Reasons why 2008 will be the best year ever.
last year:
lost my car
roommate died
friend died (max)
teeth pulled
broken computer speakers and hence no new music
lost internet
stove
furniture/ bed = my room, a years time building
paypal account closed (because of internet fruad)
almost evicted, twice
got bed bugs
lost super films of the past four or so years
unemployed ~ no money
it can't get any worse, i still got yellow bike and records ha!
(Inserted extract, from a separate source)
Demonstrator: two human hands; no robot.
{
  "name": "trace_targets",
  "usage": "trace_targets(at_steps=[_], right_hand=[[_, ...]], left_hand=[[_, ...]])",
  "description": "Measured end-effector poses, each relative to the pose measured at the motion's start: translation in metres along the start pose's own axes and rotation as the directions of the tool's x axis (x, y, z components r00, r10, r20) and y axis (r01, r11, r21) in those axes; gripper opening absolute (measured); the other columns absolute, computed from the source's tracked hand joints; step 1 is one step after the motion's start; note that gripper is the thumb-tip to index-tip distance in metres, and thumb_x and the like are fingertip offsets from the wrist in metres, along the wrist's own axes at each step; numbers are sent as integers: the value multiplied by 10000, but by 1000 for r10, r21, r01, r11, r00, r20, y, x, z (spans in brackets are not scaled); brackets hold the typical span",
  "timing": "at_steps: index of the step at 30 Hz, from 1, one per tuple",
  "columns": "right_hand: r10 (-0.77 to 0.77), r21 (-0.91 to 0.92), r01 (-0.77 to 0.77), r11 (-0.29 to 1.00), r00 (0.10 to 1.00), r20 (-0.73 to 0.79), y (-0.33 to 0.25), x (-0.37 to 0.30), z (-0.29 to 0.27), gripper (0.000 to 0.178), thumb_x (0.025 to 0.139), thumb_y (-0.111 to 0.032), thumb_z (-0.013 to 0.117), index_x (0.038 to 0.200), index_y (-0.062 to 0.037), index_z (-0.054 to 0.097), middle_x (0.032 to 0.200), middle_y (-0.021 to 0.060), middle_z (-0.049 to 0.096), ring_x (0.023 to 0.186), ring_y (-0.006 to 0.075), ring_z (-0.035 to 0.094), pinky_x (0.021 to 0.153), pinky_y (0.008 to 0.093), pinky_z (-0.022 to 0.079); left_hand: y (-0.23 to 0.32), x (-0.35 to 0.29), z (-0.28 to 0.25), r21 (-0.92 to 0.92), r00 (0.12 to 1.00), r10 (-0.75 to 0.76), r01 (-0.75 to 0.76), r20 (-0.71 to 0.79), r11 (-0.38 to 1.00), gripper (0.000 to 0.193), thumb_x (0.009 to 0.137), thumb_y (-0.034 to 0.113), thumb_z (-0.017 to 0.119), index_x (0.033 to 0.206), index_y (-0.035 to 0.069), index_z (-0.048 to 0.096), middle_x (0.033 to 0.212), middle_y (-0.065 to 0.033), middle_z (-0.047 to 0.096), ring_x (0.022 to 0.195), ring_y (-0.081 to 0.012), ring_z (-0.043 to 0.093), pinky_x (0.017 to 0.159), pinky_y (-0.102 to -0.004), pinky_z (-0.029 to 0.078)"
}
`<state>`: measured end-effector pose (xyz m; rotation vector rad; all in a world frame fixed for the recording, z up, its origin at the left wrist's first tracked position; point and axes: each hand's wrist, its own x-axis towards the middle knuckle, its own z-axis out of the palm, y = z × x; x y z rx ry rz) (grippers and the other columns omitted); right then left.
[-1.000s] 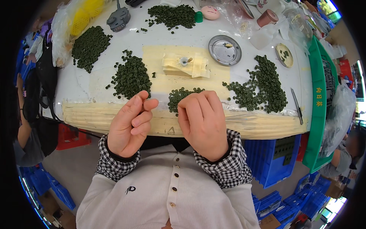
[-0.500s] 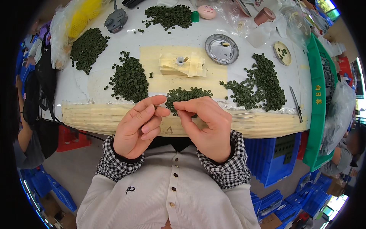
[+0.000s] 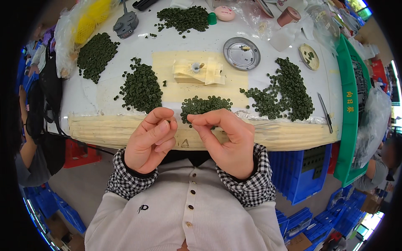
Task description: Assembling small green plastic components onto white strips at a factory workbench.
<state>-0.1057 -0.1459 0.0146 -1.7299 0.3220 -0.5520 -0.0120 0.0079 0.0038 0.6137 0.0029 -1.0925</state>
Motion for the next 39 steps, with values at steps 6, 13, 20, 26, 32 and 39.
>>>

i got a swell new job, it pays weekly so im gonna have some money in my pocket. ive been fine tuning my shopping skills so if i do go on sprees i feel like im a little more responsible.the musics been going good too, just sorta learning the craft and every song i learn something new and old. im getting closer to telling strangers i have this hobby. getting closer to the sound im looking for. its out there; the worlds an open canvas. Anything can happen. i do believe in that still. in the next month im gonna get a new computer that way i can listen to music again and not have to keep buying records without hearing them and hear NEW. im gonna get internet in my room like before and change my phone plan so i dont have to keep paying every week. first big goal is CAR. theres no ifs ands or buts about it. theres too much of california and the west to just sit in my room and let it all pass me by. plus im feeling so suffocated in one place. i need to be moving. plus it makes me feel more my age. there aint nothing wrong with being old and "normal". i think its one of my new dreams to be "normal". i hate that word. maybe smart is overrated too. im glad i got through this past year, my friends tell me it was hard, which is nice to hear and not think youre just feeling sorry for yourself. its bullshit that i dont need anybody. i need people around just as much as anybody, maybe more. i keep getting told by people in my past life i am a people person but ive never felt further from them (people) than this year. i dont like it. they say you gotta be open for things to happen, i dont know if i believe in that - things will happen anyway - but im ready for some positive changes to come my way, even by any stroke of luck from my own hands. its so cold here i love it. just get past new years and wait a little longer for whats around the corner. it will be alright and in a month or two ill look back and be thankful ive only had a couple bad years in my life. maybe itll make a good story or something.